# Data Collection and Integration of Meteostat Dataset

In this notebook, we will extend our data collection process to include historical weather data from the MeteoStat dataset, supplied via Python library. This will allow us to obtain data dating back to 1990, significantly enhancing the robustness of our predictive models.

We will:

- Set up Meteostat and install the necessary libraries.
- Download data for the variables: `temperature`, `rainfall`, `snowfall`.
- Process and save the data in the same format and structure as our existing datasets.
- Integrate the new data with our existing data cleaning pipeline.
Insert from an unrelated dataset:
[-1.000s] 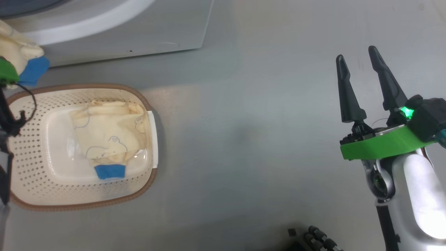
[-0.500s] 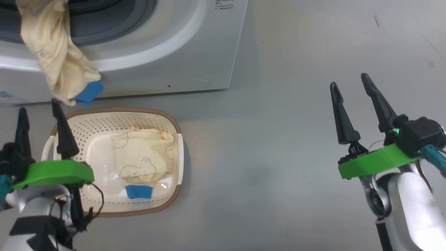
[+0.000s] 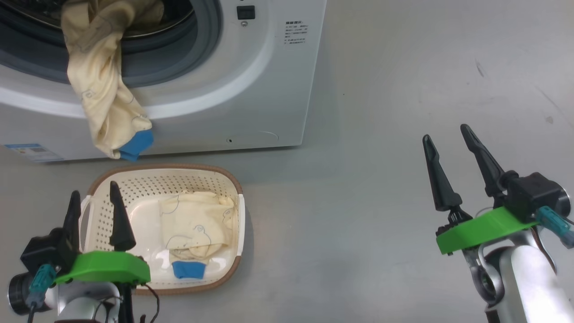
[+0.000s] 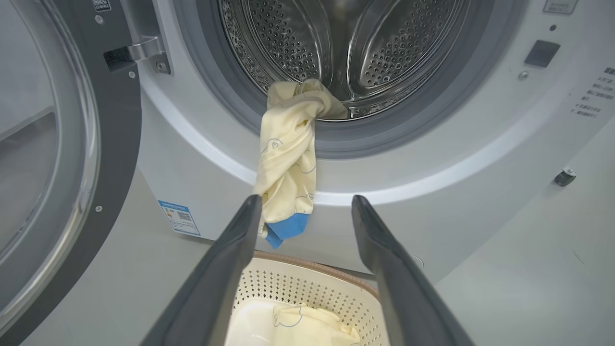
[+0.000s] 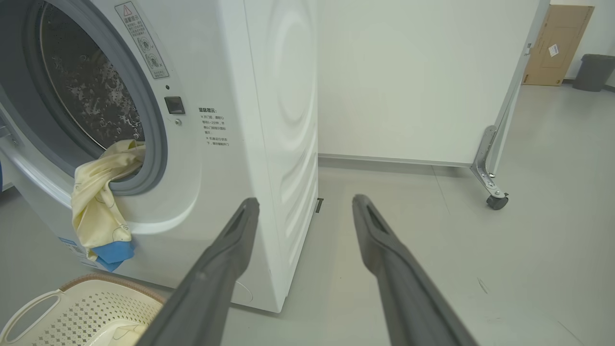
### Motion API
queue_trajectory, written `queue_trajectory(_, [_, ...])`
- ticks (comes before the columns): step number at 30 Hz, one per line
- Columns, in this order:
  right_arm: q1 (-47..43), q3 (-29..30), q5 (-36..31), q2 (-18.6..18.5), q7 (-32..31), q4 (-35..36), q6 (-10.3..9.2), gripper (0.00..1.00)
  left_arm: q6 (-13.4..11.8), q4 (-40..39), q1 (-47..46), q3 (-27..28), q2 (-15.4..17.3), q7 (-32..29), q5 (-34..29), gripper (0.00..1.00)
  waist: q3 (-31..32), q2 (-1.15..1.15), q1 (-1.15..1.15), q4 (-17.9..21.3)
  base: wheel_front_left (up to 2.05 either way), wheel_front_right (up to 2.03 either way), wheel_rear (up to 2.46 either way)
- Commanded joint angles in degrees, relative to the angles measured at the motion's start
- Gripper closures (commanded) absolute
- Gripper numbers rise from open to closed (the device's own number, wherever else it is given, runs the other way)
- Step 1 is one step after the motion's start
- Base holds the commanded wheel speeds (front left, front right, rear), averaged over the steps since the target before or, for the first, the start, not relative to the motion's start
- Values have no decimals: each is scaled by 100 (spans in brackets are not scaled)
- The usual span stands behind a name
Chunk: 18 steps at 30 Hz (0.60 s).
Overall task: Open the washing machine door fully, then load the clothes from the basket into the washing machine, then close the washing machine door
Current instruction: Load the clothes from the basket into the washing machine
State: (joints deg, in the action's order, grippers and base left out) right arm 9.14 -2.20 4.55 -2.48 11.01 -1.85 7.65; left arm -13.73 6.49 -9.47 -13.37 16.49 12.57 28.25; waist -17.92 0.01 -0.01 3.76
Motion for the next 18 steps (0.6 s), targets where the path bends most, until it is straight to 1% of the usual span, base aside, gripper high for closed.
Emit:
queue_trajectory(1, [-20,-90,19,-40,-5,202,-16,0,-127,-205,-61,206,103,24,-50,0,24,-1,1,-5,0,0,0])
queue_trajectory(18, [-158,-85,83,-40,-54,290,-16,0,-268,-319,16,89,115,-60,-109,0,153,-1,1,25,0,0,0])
## 2. Install the Meteostat Client

The Meteostat client is a Python-based library that allows us to access the dataset programmatically.

**Installation:**

- Run the following command in your terminal or use a code cell to install via `pip`:

In [32]:
%pip install meteostat

Note: you may need to restart the kernel to use updated packages.


In [33]:
import meteostat
print(meteostat.__version__)

1.6.8


## 3. Import Required Libraries

In [34]:
import os
import pandas as pd
import numpy as np
from meteostat import Stations, Daily
from datetime import datetime
import time

### 3(a) Define the Correct Data Paths

In [35]:

# Define the root data directory
data_root = '/workspace/SkiSnow/data'

# Define subdirectories for raw data
raw_data_root = os.path.join(data_root, 'raw', 'cds')

# Create the directories if they don't exist
os.makedirs(raw_data_root, exist_ok=True)

print(f"Raw data will be saved to: {raw_data_root}")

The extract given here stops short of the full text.